▸ WORK TO BE COMPLETED
Search the entries below for "Provide" and copy each matching line.

[Data entries]
[Start of section]

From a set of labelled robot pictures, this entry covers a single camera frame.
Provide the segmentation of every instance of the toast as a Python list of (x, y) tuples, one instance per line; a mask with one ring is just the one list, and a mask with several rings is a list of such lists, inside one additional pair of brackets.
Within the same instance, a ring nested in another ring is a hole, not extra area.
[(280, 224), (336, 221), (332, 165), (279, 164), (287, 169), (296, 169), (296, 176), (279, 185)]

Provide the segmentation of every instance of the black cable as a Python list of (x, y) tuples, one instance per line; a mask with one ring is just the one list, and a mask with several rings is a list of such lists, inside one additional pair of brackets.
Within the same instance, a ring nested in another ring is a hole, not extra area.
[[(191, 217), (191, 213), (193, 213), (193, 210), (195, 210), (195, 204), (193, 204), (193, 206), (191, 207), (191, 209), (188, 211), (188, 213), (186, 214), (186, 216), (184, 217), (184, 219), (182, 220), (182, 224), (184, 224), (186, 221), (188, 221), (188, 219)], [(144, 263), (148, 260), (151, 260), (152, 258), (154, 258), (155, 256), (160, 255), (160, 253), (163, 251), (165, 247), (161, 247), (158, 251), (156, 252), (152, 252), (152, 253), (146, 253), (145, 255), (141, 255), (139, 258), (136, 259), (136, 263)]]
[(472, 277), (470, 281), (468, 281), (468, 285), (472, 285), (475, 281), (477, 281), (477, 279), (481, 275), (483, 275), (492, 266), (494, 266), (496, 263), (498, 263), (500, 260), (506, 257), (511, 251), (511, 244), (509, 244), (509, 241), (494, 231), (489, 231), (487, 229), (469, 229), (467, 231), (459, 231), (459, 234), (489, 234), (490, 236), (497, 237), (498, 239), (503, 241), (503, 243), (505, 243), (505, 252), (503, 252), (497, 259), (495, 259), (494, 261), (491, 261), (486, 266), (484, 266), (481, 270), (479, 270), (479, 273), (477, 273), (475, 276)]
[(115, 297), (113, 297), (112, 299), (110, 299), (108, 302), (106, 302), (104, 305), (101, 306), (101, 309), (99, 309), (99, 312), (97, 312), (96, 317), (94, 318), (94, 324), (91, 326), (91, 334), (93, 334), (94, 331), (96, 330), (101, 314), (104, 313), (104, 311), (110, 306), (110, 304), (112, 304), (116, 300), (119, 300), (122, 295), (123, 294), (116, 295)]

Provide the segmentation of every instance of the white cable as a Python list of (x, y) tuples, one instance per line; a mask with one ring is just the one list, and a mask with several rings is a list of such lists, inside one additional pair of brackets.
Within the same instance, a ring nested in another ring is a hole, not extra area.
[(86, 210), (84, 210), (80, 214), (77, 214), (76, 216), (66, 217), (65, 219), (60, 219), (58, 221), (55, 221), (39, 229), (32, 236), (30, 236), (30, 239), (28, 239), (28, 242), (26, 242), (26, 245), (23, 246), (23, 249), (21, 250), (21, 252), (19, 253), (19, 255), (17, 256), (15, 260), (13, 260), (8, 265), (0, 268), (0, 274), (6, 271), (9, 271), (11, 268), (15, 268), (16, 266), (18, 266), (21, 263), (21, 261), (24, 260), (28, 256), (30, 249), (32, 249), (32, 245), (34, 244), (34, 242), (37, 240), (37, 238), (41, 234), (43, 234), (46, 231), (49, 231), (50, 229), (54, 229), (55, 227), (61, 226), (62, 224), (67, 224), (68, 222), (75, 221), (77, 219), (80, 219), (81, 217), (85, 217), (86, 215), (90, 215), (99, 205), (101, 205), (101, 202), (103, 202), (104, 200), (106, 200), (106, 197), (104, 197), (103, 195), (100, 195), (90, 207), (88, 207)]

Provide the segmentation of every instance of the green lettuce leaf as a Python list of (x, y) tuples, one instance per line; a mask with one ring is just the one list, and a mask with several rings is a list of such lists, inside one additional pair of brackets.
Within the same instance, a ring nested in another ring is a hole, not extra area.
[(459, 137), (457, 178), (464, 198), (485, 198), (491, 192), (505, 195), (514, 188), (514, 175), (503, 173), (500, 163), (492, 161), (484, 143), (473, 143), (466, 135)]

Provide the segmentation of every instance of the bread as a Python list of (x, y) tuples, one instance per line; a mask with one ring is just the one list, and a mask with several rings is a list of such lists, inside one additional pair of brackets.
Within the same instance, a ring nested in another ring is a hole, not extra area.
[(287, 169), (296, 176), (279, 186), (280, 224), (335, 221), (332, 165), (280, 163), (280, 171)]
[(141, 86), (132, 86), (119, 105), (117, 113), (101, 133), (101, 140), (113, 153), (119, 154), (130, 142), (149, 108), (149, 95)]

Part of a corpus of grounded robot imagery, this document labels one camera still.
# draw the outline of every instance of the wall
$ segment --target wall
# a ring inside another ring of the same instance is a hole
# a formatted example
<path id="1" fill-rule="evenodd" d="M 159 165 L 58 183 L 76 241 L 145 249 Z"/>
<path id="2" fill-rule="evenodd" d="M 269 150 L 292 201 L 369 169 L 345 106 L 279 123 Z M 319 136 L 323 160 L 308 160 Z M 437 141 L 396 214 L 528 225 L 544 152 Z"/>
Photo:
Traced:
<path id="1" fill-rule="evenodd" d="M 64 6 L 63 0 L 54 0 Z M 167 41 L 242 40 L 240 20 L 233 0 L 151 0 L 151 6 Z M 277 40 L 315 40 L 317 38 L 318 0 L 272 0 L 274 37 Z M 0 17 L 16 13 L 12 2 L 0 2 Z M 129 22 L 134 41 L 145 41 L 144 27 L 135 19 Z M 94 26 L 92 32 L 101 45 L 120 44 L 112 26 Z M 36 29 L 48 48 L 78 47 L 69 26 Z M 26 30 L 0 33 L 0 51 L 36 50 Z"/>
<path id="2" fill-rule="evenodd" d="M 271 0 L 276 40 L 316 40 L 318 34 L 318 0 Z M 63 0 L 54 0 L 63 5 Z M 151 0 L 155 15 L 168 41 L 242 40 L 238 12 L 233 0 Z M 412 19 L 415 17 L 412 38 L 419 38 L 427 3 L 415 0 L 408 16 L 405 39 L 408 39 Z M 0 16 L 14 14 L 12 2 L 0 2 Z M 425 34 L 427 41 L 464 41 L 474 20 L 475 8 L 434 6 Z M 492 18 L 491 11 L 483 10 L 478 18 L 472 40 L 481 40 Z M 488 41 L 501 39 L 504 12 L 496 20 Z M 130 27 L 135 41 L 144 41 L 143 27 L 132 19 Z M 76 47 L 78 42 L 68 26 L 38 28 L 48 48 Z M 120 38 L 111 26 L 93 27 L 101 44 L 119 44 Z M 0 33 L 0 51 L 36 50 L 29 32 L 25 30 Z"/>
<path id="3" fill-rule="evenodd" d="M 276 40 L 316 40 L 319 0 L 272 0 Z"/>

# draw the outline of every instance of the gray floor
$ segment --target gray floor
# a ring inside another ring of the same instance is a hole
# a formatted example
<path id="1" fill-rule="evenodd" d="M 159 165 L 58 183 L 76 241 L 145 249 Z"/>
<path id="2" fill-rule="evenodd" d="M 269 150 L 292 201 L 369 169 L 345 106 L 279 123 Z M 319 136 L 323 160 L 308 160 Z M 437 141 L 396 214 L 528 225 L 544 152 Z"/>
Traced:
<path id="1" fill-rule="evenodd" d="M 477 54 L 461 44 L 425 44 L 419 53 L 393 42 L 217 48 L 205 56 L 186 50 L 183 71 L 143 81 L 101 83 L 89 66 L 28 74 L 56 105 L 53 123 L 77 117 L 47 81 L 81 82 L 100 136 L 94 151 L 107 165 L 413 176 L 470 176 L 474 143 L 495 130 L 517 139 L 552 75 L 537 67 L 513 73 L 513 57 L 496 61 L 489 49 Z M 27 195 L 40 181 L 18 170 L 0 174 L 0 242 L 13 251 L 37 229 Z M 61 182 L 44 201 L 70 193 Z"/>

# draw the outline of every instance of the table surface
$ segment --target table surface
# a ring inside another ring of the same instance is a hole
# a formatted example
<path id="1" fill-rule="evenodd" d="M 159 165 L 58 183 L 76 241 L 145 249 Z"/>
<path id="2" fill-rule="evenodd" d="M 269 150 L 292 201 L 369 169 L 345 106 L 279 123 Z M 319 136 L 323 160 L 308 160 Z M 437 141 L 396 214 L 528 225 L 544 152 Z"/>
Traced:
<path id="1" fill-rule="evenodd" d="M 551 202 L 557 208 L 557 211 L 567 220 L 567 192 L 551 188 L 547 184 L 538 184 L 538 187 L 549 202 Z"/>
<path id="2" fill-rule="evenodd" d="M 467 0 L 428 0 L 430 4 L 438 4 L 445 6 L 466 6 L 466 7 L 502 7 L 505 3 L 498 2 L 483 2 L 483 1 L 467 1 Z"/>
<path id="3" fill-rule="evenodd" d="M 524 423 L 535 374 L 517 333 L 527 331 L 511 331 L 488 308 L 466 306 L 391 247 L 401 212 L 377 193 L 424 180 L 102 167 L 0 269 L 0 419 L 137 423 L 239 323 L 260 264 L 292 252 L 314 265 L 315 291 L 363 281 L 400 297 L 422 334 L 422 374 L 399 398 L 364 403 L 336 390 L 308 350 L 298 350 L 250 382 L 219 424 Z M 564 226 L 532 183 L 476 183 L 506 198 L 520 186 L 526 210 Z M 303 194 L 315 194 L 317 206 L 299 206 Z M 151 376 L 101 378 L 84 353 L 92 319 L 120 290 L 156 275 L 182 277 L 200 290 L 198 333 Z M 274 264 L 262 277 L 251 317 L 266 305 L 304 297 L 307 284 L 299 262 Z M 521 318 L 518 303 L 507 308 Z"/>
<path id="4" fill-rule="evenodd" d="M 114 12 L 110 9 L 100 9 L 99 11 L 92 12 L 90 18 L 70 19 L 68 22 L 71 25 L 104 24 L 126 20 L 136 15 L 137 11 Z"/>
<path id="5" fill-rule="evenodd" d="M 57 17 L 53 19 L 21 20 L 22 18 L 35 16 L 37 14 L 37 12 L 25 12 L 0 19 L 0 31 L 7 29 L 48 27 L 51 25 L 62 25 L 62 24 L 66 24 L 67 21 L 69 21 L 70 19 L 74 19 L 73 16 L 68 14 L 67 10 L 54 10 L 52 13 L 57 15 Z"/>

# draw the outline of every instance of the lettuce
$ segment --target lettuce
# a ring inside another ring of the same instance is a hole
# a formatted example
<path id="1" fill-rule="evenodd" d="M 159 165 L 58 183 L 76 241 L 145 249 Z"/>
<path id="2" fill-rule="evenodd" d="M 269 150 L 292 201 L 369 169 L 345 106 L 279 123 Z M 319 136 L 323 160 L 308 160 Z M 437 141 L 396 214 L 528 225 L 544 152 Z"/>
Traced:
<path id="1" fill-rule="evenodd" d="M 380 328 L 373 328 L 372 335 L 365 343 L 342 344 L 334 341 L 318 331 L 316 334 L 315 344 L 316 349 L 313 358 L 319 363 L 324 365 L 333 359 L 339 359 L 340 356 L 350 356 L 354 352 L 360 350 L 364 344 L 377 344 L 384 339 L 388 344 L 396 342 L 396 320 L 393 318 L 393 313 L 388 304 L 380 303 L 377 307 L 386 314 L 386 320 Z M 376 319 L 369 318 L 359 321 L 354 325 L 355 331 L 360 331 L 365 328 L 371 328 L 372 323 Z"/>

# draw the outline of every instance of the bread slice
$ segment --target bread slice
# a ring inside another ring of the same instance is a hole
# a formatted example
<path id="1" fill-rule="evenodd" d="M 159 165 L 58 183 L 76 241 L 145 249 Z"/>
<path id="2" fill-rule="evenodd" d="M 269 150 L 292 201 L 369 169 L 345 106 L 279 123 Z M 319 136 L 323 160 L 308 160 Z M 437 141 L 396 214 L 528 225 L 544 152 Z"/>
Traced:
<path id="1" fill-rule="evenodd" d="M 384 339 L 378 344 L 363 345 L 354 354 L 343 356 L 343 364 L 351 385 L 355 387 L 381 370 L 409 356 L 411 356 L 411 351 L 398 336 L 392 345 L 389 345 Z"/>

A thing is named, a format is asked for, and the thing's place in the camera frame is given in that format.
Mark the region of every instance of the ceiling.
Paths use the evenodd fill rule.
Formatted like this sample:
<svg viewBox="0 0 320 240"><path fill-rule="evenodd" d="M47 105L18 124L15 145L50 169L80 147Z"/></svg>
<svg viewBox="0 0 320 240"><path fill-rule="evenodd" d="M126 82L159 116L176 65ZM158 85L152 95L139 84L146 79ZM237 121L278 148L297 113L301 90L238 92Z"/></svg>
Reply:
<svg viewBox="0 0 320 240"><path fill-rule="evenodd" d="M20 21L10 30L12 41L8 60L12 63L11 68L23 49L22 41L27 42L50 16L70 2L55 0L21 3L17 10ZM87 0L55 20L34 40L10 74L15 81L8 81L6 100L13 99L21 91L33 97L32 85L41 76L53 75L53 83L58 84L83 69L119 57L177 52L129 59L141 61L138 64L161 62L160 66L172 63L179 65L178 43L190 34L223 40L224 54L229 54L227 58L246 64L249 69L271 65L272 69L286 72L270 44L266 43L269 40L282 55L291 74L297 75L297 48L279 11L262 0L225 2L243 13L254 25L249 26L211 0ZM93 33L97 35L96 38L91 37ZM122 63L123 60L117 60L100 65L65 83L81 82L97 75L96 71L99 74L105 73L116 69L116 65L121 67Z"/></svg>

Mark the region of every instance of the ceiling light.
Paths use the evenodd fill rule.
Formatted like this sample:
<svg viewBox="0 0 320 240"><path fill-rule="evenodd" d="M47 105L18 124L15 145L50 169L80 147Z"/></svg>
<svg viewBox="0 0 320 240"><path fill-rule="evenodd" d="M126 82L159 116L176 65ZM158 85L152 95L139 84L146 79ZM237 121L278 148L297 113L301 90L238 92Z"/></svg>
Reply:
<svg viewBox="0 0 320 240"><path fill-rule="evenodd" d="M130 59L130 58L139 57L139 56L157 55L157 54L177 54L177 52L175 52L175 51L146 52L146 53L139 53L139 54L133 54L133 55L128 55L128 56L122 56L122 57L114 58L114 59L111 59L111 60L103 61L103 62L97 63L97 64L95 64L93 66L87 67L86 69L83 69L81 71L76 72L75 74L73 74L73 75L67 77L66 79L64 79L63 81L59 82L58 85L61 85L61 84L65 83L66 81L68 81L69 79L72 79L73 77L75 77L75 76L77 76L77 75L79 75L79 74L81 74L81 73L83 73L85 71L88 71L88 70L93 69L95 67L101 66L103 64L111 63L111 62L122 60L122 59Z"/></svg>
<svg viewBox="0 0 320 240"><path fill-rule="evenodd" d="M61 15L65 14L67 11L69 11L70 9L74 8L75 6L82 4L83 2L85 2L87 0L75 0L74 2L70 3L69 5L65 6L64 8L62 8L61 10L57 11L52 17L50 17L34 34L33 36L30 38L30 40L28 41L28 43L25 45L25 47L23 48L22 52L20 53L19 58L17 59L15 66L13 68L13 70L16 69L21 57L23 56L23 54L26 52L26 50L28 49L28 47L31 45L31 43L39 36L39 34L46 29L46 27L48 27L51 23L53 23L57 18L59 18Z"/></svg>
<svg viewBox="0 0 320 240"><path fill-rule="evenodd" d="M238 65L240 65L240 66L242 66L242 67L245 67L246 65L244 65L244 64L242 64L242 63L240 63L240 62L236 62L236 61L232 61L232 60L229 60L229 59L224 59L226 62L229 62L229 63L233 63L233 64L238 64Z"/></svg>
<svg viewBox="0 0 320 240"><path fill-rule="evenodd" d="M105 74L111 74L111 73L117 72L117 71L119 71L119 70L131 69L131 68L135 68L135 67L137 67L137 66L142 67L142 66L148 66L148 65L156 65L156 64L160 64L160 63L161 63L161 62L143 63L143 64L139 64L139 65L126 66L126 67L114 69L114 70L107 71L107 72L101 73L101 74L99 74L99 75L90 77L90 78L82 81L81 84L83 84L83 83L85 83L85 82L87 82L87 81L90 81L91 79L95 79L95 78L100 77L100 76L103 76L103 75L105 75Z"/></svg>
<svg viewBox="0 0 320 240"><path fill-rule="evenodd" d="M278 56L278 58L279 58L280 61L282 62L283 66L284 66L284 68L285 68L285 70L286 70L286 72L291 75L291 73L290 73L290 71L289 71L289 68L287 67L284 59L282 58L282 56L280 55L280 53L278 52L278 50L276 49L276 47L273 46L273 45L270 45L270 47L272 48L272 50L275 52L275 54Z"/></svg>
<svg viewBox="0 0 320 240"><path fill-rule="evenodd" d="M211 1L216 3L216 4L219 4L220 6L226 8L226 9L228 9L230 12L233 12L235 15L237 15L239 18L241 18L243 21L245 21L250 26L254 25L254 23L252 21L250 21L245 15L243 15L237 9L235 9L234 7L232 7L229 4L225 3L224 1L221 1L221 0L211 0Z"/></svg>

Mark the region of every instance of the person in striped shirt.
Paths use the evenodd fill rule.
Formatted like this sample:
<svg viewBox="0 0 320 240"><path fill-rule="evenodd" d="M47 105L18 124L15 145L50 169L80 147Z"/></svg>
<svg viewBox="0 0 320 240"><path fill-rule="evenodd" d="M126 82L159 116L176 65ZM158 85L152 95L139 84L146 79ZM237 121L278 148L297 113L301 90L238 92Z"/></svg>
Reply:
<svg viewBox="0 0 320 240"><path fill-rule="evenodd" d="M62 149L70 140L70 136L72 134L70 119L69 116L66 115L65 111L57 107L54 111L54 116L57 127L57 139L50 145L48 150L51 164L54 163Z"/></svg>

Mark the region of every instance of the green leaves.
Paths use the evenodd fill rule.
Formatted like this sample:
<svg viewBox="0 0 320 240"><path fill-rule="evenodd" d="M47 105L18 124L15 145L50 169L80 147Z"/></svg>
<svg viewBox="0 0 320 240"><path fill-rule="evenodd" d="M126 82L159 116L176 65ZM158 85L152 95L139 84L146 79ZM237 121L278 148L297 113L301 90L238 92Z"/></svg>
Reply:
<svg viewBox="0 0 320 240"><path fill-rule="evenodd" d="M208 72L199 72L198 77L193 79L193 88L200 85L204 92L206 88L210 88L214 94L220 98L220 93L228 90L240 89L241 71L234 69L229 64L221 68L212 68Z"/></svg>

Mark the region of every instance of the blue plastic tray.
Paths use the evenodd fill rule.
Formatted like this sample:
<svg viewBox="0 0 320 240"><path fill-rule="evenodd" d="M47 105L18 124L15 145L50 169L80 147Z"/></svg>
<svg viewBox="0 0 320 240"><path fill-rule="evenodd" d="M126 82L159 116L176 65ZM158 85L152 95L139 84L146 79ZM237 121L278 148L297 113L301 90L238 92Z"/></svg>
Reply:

[End of section]

▸ TASK SOLUTION
Provide the segmentation of every instance of the toast as a Python list of (x, y) tuples, one instance per line; a mask with one ring is just the one list, and a mask with several rings is a list of such lists, inside one additional pair of brackets.
Provide the segmentation of every instance of the black cable as a Python list of (x, y) tuples, one instance per line; a mask with one ring is just the one list, and a mask with several rings is a list of such lists, inside one additional pair of brackets.
Provide the segmentation of every instance of the white cable as a Python list of (x, y) tuples, one instance per line; a mask with one ring is just the one list, and a mask with several rings is a list of such lists, inside one additional pair of brackets.
Provide the segmentation of every instance of the green lettuce leaf as a Python list of (x, y) tuples, one instance per line; a mask with one ring is just the one list, and a mask with several rings is a list of such lists, inside one additional pair of brackets.
Provide the segmentation of every instance of the bread as a Python list of (x, y) tuples, one instance per line; a mask with one ring is just the one list, and a mask with several rings is a list of such lists, inside one additional pair of brackets.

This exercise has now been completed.